Youth Guidance mentors are talking to the young men about how to stick with the values the program promotes, such as self-determination and integrity. As the situation becomes more desperate, these can be hard to remember, he said.

Other groups, like the one Carpenter works for, mentor younger children — and want them to know their mentors won’t disappear, even during a pandemic. Mentors commit to staying with their students for 12 years.

“No matter what, we are going to be here,” Carpenter said. “You have to keep that connection, so they know we are not abandoning them. They feel safe. We still laugh together.”

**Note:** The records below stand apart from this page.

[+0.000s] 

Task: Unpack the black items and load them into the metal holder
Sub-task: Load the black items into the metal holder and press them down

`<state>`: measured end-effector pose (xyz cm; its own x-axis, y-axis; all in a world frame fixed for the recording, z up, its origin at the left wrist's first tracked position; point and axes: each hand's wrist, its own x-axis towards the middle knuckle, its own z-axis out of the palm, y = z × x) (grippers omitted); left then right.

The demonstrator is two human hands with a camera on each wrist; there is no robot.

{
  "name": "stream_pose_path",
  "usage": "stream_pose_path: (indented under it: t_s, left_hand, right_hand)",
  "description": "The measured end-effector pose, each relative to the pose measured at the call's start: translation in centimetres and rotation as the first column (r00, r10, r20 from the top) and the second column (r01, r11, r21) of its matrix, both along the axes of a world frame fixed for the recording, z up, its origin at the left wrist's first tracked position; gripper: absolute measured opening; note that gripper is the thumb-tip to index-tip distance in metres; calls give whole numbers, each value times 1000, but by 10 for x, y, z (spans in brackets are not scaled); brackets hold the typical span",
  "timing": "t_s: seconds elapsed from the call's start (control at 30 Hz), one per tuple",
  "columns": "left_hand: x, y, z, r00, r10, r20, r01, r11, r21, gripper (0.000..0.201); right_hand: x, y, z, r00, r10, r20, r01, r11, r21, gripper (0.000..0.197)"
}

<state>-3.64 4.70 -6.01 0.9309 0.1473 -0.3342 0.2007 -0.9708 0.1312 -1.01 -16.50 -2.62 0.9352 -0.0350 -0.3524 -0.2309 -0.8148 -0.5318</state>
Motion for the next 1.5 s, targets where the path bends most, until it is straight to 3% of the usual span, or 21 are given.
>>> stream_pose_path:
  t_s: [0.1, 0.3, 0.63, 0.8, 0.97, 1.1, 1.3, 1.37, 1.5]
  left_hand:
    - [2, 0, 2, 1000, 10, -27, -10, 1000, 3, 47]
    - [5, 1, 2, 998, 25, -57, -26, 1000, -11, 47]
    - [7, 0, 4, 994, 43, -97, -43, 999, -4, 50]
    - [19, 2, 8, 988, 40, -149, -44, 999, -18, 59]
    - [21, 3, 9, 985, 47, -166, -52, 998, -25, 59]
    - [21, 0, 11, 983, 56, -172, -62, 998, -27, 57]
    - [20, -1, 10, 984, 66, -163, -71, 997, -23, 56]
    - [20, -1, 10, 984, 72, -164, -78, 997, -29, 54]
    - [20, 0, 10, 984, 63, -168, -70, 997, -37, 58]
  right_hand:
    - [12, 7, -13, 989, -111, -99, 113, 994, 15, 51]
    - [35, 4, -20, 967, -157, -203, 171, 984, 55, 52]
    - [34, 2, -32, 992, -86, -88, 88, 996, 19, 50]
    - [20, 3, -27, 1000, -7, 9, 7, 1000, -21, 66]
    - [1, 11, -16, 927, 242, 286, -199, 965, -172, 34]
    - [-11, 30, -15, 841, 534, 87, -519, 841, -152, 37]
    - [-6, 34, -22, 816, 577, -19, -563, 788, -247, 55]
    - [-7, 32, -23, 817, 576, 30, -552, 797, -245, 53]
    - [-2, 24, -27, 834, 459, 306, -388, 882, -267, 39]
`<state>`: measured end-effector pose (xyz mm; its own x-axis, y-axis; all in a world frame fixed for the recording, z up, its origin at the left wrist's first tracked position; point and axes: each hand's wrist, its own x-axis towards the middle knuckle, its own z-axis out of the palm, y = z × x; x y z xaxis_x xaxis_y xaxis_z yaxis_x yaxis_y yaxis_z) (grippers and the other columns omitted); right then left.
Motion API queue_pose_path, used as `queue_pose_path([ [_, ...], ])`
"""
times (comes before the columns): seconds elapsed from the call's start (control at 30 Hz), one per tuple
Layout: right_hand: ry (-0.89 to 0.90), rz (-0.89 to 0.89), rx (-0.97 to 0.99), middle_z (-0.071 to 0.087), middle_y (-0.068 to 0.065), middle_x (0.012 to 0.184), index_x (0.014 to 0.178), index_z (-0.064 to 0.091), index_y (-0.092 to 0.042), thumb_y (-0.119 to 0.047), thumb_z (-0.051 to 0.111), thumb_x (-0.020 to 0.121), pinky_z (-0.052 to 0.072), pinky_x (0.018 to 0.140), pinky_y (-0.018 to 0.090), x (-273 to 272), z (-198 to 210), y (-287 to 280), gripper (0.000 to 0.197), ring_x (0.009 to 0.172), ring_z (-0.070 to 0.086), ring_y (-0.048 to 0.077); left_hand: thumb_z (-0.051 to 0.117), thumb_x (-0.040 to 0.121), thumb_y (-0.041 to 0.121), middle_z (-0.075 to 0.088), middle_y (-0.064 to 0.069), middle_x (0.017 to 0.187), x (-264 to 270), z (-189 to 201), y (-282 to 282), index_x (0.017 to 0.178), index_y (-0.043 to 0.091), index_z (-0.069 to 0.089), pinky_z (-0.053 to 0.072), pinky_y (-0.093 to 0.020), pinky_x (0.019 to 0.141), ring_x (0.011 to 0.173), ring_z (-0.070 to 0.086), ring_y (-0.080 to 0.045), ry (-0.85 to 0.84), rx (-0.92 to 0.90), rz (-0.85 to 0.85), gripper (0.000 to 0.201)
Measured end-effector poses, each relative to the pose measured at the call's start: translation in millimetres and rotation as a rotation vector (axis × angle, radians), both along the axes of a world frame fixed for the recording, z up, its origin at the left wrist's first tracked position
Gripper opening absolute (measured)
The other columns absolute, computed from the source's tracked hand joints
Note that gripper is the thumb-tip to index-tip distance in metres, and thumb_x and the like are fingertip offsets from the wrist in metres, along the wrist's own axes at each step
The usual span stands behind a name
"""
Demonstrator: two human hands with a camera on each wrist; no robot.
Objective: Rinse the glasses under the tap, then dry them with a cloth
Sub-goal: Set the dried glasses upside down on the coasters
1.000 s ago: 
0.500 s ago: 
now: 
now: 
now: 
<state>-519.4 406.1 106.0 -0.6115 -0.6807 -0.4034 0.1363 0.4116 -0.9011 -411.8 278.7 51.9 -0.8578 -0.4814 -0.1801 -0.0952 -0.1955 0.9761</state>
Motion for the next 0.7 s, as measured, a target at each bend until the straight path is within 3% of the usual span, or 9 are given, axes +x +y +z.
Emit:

She said her mentees received paper learning packets from their schools before they closed on March 17, but many are below grade level and can’t do the work without a lot of support. She has been dropping off individualized packets they can do on their own.

So far, only three of her six families have been offered a computer from their schools, she said. Friends of the Children is trying to get the other children computers through their networks. Once they get computers, Carpenter plans to sit on the phone with their parents as they learn how to log on and get into e-learning.

From “disaster” fears to reassurance

Stephanie Collins’ 7-year-old daughter, Caprice, is one of Carpenter’s mentees. When schools initially shut down, Collins thought it was going to be “a disaster.” But she said Carpenter’s support gives her confidence her daughter won’t fall behind.

Collins also depends on Carpenter to know what’s going on. In fact, she didn’t know remote learning was starting in Chicago Public Schools on Monday until Carpenter informed her.

Jaynell Richardson is also leaning on a school-based organization for support for her daughter. She works long hours as a nutrition technician at the University of Chicago Hospital. “I am very, very busy. I have been at work since 6 a.m. this morning,” she said at about 4 p.m. on Friday.

Richardson said she’s thankful her daughter Nasje’s mentor is available. She said Nasje, an eighth grader, is working hard to stay focused. She has not heard anything from her teacher since her school, King Elementary, closed.

Nasje is alarmed that eighth grade graduation might not happen. “She is shocked and disappointed,” Richardson said.

Richardson is also worried about Nasje keeping up academically. “I do not have a computer or internet, so I am wondering, how is this e-learning going to work for me and my daughter?” she said.

Her daughter’s mentor, Aisha Robinson, with Communities In Schools, said she is working this week to make sure Nasje has what she needs to get connected and stay on track. She talks to her regularly about the prospect of missing graduation, and how she should still be proud of all the hard work she did before the COVID-19 school shutdown.